第135話 義輝公は、答えを授けられる
永禄元年(1558年)7月上旬 京・将軍山城 足利義輝
幕府は滅亡するのではないか——。
この問いかけに松下大蔵少輔は他の者たちとは違い、否定の言葉を口にしなかった。それどころか、「星の動きを見た所、あと15年程で滅びると思われます」……などと、具体的な命数まで頼みもしないのに答える始末だ。
これには「そんなはずはない」と、流石に苛立ちを覚えて、刀へ手を伸ばしかけたが……
「ほう、某をお斬りになられるのですか」
その瞬間に放たれた鋭い眼光と重みのある声に圧されて、余は思い止まる。そして、同時に気づきもした。大蔵が余の事を思い、命を賭して諫言しようとしていることを。
「……すまなかった。そもそも、余が訊ねたのであったな」
「やめておきますか?このお話はもう……」
「いや、大蔵が占星術を使えるというのなら、是非もう一つ訊ねたいことがある」
「それは、幕府の滅亡をどのようにすれば回避できるか……そういう事にございましょうか?」
「そのとおりだ。教えてもらえぬだろうか?」
しかし、大蔵は言った。「その前に御所様はどのような幕府を望まれているのでしょうか」……などと。
「そうだな……余としては、鹿苑院(足利義満)様の頃のように、諸大名が余の命に黙って従う、そんな幕府が望ましいと考えている」
「……まあ、そんな考えだから、滅びるわけですね」
「大蔵っ!」
一生懸命考えて答えたのにそんな言い方はないのではないかと、余は再び刀に手を伸ばしたくなったが、大蔵は続けて問うた。そのような夢物語、どうやったら叶うのかと。

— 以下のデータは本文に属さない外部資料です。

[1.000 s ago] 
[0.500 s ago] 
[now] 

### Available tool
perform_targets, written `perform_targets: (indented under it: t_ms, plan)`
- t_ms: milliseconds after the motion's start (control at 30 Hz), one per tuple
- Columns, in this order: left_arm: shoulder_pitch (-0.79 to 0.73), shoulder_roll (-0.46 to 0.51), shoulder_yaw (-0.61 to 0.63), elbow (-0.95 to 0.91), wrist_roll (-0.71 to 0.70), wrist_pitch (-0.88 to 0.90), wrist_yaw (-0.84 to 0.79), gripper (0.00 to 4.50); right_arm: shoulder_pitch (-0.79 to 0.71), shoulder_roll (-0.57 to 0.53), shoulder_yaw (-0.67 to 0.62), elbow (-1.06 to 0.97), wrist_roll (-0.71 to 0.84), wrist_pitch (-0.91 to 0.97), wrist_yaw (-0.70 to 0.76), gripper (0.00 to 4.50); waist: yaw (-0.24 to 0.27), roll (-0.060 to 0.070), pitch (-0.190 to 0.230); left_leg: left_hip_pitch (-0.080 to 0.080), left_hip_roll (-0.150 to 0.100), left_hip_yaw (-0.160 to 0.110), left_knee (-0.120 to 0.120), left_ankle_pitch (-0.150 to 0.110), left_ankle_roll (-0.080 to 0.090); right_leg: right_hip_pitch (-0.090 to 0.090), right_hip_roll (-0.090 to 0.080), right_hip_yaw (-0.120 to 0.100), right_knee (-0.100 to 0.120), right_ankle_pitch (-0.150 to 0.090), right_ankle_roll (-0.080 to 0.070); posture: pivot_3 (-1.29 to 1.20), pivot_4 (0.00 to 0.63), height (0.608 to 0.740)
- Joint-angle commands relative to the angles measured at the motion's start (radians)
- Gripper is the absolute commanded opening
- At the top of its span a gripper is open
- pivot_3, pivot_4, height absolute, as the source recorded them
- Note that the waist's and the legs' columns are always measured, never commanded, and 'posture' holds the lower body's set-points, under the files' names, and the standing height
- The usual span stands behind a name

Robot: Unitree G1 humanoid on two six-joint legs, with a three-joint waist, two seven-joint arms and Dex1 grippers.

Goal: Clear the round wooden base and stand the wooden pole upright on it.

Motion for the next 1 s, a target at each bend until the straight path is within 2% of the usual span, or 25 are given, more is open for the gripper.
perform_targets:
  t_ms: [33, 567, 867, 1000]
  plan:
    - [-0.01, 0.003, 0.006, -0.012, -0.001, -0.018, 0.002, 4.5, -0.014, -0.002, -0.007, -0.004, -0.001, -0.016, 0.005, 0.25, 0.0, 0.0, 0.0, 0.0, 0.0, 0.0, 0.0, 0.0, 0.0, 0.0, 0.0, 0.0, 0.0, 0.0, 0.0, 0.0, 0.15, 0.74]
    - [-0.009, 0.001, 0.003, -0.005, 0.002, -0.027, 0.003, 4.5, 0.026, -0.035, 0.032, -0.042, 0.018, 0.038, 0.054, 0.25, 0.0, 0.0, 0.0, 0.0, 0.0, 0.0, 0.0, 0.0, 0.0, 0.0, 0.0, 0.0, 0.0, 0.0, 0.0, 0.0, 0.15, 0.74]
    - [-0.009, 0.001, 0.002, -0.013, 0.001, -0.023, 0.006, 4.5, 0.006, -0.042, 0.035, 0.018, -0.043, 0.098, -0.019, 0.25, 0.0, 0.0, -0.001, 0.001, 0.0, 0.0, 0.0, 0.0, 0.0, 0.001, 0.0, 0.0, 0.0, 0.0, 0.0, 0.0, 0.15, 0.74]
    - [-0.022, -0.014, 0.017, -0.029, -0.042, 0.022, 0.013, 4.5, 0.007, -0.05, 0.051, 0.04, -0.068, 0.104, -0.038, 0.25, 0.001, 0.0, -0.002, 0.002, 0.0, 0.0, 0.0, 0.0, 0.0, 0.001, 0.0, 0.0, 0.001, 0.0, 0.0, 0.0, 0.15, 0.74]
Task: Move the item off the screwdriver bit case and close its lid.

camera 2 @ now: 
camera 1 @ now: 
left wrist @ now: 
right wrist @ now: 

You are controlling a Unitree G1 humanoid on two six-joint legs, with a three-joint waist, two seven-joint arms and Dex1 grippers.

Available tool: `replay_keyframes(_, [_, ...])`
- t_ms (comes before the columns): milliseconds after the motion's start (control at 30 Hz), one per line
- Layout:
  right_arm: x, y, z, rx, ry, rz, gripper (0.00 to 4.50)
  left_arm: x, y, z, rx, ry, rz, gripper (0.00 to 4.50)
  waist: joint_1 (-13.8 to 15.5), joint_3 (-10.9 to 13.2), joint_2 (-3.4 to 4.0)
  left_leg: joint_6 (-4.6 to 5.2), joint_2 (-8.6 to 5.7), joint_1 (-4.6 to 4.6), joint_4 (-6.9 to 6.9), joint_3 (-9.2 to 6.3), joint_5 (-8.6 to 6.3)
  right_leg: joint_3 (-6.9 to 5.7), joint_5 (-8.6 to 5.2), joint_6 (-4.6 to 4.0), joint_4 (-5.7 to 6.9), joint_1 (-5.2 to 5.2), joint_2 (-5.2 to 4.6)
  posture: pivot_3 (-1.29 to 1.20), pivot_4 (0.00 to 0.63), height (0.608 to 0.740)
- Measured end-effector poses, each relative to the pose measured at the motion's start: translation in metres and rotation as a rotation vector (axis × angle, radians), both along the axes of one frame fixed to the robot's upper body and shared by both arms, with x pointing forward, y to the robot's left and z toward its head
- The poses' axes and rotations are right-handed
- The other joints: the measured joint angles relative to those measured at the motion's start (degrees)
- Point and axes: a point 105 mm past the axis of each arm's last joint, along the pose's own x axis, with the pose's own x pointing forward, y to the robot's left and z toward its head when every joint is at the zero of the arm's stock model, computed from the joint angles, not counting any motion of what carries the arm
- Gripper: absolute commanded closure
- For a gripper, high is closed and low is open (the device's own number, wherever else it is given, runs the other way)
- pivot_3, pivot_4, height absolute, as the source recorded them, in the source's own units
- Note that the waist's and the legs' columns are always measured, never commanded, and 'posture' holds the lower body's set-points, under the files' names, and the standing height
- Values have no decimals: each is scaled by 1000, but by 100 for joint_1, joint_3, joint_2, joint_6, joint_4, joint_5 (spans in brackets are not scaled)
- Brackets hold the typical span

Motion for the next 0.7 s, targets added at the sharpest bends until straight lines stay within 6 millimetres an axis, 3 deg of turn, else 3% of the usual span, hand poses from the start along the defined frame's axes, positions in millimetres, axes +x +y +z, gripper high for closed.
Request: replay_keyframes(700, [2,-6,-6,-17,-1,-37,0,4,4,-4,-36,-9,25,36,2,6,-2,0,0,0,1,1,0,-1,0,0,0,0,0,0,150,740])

「そ、それは……三好を倒して余が京に戻れば叶うはずで……」
「三好を倒すために六角様のお力を借りておりますよね?」
「そうだが……」
「ならば、事が成った後、その六角様はどうなりますかな?まさか、『お疲れさまでした』などといって、六角様が何も求めずに近江へ引き上げると……本気でそう思われているのですか?」
「え……違うのか?」
そう答えた瞬間、大蔵の口から大きなため息がこぼれた。諸大名は将軍である余に忠誠を尽くすのが当然だと思っていたが……本当に違うというのか?
「畏れながら、この世の中、見返りがなければ誰も動いてはくれませぬ」
「な、なにを馬鹿なことを。余は将軍だぞ?」
「その将軍が任命した守護大名が簡単に家臣によって殺されたりする時代です。将軍の権威は……すでに地に落ちていると思われませぬか?」
むむむ……そんなはずはないと否定したいが、大蔵の言葉も理解はできた。そうだ、どいつもこいつも、余が命令を下してもいう事を聞いてはくれない。そして、それはなにも三好だけではない。大蔵が仕える今川治部大輔とて同じだ。
「……では、どうすればよいとそなたは考える?」
「まずは現状を認めて、三好様を受け入れたらいかがでしょうか。御所様の家臣と思われて、その成すことすべてがご自身の意向として追認する。さすれば、御所様が三好様を従えているという構図ができて、将軍の権威は一定程度回復し、幕府は安定するでしょう」
「……その後は?」
「三好様の時代がいつまでも続くはずもなく、やがて潮目が変わる日もあるでしょう。理想としては、その機を逃さずに地方にいる力ある大名に幕府の役職を与えて、幕政に関与してもらい、三好家を含めた合議で国のかじ取りを決めることができるようになれば、少なくとも応仁の乱以前の姿には戻ると存じます」
応仁の乱以前の姿に戻る……か。それも悪くはないなと思った。しかし、そのためには三好に頭を下げなければならないのかと思うと、どうも何とも言えない気持ちになる。
「ちなみに他の思案はないのか?例えばだが……このまま六角と共に三好を倒して、 その後で潰して、余が天下に号令をかける……そんな方法は?」
「ございませぬな。御所様ひとりで10万の兵を切り伏せることができるのであれば別ですが……無理ですよね?」
なるほど、その手があったなと一瞬思いかけたが……大蔵に勝てない余に、そんなことを言う資格がないことに気づかされて口にするのを止めた。
となると、やはり三好と和睦しなければならないのか。ううむ、嫌だが……仕方ないのか。